332 F. Supp. 3d 187
D.C. Cir.2018Background
- Tronox agreed to acquire Cristal’s titanium dioxide (TiO2) business, prompting an FTC administrative complaint alleging the merger would violate Section 7 of the Clayton Act.
- Chloride-process TiO2 (predominant in U.S./Canada) and sulfate-process TiO2 differ in quality and customer use; North American TiO2 is ~99% chloride by 2016.
- Five firms (Chemours, Cristal, Tronox, Kronos, Venator) account for ~99.5% of North American chloride TiO2; the merger would make the combined Tronox-Cristal plus Chemours control ~73% of capacity.
- FTC sought a preliminary injunction under Section 13(b) after administrative proceedings and an ALJ trial; some foreign regulators (EU, China, Saudi Arabia) had already conditionally approved the transaction.
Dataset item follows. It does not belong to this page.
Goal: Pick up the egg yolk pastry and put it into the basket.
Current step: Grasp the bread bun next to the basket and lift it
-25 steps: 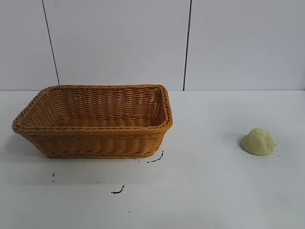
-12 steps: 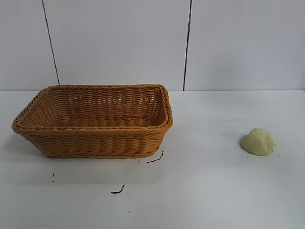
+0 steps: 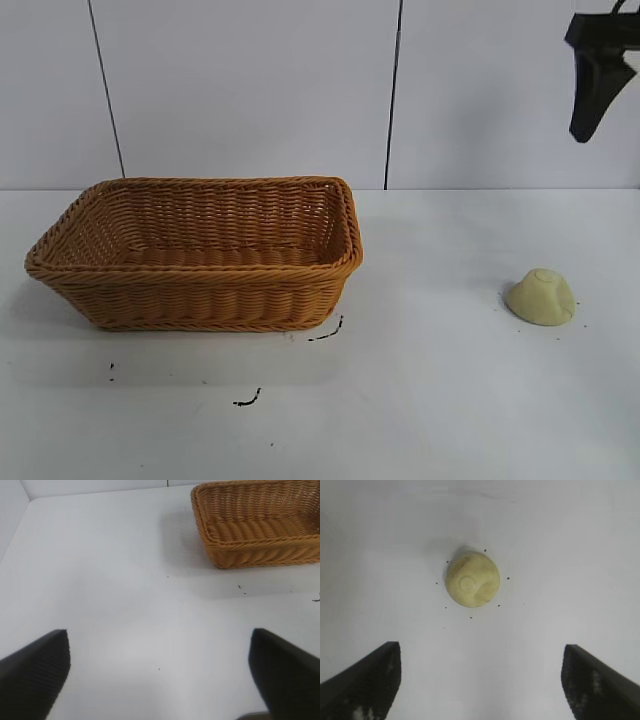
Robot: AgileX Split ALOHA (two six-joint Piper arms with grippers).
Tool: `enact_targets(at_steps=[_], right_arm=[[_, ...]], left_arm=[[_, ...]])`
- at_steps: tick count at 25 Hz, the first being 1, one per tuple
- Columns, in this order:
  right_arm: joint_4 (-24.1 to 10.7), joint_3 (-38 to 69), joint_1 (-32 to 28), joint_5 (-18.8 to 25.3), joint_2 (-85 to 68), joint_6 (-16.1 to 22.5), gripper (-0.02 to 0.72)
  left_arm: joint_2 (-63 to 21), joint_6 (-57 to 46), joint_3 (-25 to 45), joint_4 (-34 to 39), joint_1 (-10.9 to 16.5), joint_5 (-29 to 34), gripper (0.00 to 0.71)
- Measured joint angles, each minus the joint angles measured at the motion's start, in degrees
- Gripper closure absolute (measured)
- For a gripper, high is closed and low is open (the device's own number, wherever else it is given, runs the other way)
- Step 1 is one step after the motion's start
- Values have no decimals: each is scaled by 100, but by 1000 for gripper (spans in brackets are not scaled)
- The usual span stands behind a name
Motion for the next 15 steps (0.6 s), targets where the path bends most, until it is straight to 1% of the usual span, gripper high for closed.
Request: enact_targets(at_steps=[3, 5, 15], right_arm=[[-145, 0, -6, -177, 300, 143, 80], [-214, 0, -6, -253, 529, 171, 80], [-232, 0, -6, -724, 1543, 253, 80]], left_arm=[[0, 0, 0, 0, 0, 0, 14], [0, 0, 0, 0, 0, 0, 14], [0, 0, 0, 0, 0, 0, 14]])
- Economic and documentary evidence (industry and customer testimony, pricing data, expert analyses) supported FTC’s proposed relevant market: chloride-process TiO2 in the United States and Canada, and showed likely post-merger increased concentration and incentives to withhold output.
Issues
| Issue | Plaintiff's Argument | Defendant's Argument | Held |
|---|---|---|---|
| Relevant product market | FTC: limited to chloride-process TiO2 because of distinct quality, customer preference, and low substitution to sulfate | Defs: chloride and sulfate are interchangeable in most uses; market should include both | Court: market is chloride-process TiO2 (North America); evidence and elasticity analyses support submarket |
| Geographic market | FTC: United States and Canada form distinct North American market (regional pricing, slurry preference, import frictions) | Defs: TiO2 is globally traded; imports/repatriation would neutralize local price increases | Court: North America is the relevant geography; SSNIP/critical-loss and documentary evidence support it |
| Likely anticompetitive effects (concentration, HHI) | FTC: merger would raise HHI substantially (from moderately concentrated to highly concentrated), creating presumption of harm and facilitation of coordinated withholding | Defs: market remains competitive; Chinese entrants and efficiencies will discipline prices | Court: Merger would raise HHI >200 points to a highly concentrated market and likely increase incentives for strategic output withholding; presumption stands |
| Rebuttal (entry, efficiencies) | FTC: Chinese expansion is too slow/uncertain; efficiencies unverified and not merger-specific | Defs: Chinese producers (e.g., Lomon) will expand; merger-specific synergies and cost savings will increase output and lower costs | Court: Defs’ evidence insufficient to rebut; Chinese entry faces technology, capex, and demand constraints; claimed efficiencies are speculative/unverifiable |
Key Cases Cited
- Valspar Corp. v. E.I. Du Pont De Nemours & Co., 873 F.3d 185 (3d Cir. 2017) (industry concentration and prior litigation in TiO2 context)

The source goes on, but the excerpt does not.